* **DATASET SECTION**:
*** Begin section ***

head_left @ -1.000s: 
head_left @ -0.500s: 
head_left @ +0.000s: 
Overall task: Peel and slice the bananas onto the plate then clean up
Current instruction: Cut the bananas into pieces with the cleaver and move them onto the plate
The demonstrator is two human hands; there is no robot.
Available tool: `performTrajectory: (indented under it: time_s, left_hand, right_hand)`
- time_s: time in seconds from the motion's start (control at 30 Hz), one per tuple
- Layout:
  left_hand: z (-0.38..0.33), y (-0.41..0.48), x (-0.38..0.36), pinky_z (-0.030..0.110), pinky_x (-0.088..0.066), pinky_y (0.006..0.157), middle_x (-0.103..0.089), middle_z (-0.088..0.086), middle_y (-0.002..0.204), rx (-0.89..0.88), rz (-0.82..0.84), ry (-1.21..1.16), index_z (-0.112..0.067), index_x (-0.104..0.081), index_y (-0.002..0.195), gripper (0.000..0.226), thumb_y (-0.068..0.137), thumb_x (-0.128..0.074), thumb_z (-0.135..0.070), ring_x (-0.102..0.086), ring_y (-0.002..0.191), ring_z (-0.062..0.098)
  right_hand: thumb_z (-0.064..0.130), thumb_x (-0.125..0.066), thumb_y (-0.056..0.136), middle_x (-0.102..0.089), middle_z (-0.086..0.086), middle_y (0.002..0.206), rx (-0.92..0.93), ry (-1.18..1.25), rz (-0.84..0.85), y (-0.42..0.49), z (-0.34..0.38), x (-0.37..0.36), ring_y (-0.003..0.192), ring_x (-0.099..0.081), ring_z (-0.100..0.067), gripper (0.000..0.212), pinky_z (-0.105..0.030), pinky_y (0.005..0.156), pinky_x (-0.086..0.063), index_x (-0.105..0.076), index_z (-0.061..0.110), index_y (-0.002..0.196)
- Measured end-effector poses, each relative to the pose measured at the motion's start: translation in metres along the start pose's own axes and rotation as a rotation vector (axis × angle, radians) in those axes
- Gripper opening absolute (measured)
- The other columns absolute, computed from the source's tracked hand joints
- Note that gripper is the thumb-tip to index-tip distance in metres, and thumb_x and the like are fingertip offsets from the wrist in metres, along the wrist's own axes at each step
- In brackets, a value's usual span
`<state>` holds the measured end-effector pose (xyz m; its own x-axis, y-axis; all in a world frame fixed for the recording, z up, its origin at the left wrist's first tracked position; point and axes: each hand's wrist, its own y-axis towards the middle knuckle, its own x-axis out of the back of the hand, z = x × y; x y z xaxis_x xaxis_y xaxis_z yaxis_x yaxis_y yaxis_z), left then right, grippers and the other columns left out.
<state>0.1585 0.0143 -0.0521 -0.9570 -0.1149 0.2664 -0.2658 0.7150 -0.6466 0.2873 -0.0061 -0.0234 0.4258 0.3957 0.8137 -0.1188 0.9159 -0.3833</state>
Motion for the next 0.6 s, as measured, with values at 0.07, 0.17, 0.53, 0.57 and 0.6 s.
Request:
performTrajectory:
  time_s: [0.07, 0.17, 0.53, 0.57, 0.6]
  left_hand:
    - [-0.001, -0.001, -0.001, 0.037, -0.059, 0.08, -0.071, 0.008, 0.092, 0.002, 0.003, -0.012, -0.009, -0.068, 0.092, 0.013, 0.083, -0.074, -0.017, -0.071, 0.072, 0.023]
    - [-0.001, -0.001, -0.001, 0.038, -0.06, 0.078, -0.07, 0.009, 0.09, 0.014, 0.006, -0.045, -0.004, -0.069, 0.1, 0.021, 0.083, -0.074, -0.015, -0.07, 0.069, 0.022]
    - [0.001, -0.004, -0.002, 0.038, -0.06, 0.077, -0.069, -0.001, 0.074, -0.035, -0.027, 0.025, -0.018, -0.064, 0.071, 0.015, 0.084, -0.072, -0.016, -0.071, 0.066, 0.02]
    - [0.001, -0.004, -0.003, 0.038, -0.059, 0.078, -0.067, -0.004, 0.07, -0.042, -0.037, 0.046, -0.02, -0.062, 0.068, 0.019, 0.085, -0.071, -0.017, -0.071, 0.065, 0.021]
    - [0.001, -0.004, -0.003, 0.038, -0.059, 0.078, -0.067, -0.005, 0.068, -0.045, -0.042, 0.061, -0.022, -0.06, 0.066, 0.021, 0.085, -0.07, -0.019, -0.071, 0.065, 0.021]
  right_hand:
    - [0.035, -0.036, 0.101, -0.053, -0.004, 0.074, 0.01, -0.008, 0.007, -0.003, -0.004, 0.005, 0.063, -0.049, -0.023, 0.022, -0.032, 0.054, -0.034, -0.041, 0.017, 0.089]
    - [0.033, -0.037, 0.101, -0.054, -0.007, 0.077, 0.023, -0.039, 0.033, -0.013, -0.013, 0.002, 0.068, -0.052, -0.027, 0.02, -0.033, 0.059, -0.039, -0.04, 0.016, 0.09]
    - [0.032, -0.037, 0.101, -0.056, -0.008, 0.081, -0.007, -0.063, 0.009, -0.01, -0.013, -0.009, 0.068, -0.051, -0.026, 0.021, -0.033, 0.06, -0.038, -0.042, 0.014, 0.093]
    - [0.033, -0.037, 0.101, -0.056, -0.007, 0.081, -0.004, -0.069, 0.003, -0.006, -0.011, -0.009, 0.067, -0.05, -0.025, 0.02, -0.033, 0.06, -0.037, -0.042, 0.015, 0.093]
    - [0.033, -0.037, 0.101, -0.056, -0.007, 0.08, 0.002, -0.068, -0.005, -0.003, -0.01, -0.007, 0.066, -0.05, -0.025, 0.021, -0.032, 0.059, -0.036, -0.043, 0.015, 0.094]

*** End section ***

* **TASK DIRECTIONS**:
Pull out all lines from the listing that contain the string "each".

* **EXPECTED ANSWER**:
- Measured end-effector poses, each relative to the pose measured at the motion's start: translation in metres along the start pose's own axes and rotation as a rotation vector (axis × angle, radians) in those axes
- Note that gripper is the thumb-tip to index-tip distance in metres, and thumb_x and the like are fingertip offsets from the wrist in metres, along the wrist's own axes at each step
`<state>` holds the measured end-effector pose (xyz m; its own x-axis, y-axis; all in a world frame fixed for the recording, z up, its origin at the left wrist's first tracked position; point and axes: each hand's wrist, its own y-axis towards the middle knuckle, its own x-axis out of the back of the hand, z = x × y; x y z xaxis_x xaxis_y xaxis_z yaxis_x yaxis_y yaxis_z), left then right, grippers and the other columns left out.

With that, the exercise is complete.